Zimmerman, a Jewish American living in Israel, quickly became a person of interest after telling the border agent that she worked for an Israeli advocacy group that assists Palestinians. She says that led to a series of “super-charged” questions about her professional activities and political views.

Agent - Palestinians - Jews - Names - Contacts

The agent wanted to know why she worked with Palestinians, not Jews, and asked for the names of Palestinian contacts in the West Bank. Agents unlocked her phone, asked her opinion of Prime Minister Benjamin Netanyahu and threatened to deport her if she lied. After four hours, Zimmerman, who had taken a brief vacation in Egypt, was allowed to return to Israel.

A series of similar incidents at Israeli border crossings has highlighted a growing gulf between the country’s hard-line government and liberal Jewish Americans who say they support Israel but oppose its policies on issues including religion, President Donald Trump and especially the continued occupation of the West Bank.
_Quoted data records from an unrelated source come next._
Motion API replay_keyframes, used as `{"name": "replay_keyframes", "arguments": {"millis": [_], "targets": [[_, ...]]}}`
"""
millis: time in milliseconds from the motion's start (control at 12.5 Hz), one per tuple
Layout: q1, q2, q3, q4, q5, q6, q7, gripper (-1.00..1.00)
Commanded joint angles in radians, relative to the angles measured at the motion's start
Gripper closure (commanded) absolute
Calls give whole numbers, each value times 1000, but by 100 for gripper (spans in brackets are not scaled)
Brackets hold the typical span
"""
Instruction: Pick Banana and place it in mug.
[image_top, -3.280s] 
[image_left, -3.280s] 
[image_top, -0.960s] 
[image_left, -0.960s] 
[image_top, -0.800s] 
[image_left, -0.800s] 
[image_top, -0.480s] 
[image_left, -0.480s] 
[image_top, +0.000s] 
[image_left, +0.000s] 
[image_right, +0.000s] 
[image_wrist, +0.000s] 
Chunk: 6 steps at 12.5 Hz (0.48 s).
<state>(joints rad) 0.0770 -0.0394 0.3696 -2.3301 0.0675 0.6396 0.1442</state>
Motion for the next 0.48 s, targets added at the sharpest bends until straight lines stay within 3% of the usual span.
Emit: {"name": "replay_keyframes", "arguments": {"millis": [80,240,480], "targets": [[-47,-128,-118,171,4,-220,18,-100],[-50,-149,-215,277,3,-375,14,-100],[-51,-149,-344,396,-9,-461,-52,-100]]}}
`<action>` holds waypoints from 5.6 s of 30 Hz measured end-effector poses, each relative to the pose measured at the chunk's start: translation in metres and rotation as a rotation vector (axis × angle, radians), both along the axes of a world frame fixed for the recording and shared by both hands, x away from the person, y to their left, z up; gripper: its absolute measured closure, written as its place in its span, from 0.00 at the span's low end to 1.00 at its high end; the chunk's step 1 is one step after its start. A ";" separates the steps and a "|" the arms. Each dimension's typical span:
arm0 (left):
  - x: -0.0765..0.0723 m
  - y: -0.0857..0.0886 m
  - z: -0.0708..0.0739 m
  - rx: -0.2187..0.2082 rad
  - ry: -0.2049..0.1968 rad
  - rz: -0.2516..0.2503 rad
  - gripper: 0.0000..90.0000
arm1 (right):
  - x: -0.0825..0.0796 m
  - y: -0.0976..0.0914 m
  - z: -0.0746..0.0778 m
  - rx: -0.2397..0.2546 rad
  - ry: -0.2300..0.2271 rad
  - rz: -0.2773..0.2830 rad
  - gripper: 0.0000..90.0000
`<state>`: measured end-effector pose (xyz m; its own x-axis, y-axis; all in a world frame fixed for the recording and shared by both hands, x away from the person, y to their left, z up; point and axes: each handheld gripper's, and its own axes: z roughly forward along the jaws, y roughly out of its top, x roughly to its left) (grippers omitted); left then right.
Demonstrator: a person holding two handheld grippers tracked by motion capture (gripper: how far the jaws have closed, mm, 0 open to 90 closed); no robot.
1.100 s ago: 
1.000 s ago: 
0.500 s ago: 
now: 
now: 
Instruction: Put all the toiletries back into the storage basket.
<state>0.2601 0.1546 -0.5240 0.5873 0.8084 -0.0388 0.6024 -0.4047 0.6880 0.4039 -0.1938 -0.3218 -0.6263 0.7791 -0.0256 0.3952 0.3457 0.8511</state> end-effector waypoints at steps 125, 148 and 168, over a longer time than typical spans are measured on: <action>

Shift - Implications - Close - Relationship - Support

This shift already appears to be having important implications for what historically has been a close relationship built on almost unquestioning bipartisan support. Some Jewish leaders have begun to criticize Israeli policies publicly, and some predict that the Democratic Party — home to an estimated 70 percent of American Jews — could soon turn away from its support for Israel.

A poll published by the American Jewish Committee in June showed deep differences between U.S. and Israeli Jews on issues like Israeli settlements, religious pluralism and Trump’s policies. Only 34 percent of American Jews, for instance, supported Trump’s handling of relations with Israel, compared with 77 percent of Israeli Jews.

Poll - Pew - Research - Center

A separate poll conducted by the Pew Research Center early this...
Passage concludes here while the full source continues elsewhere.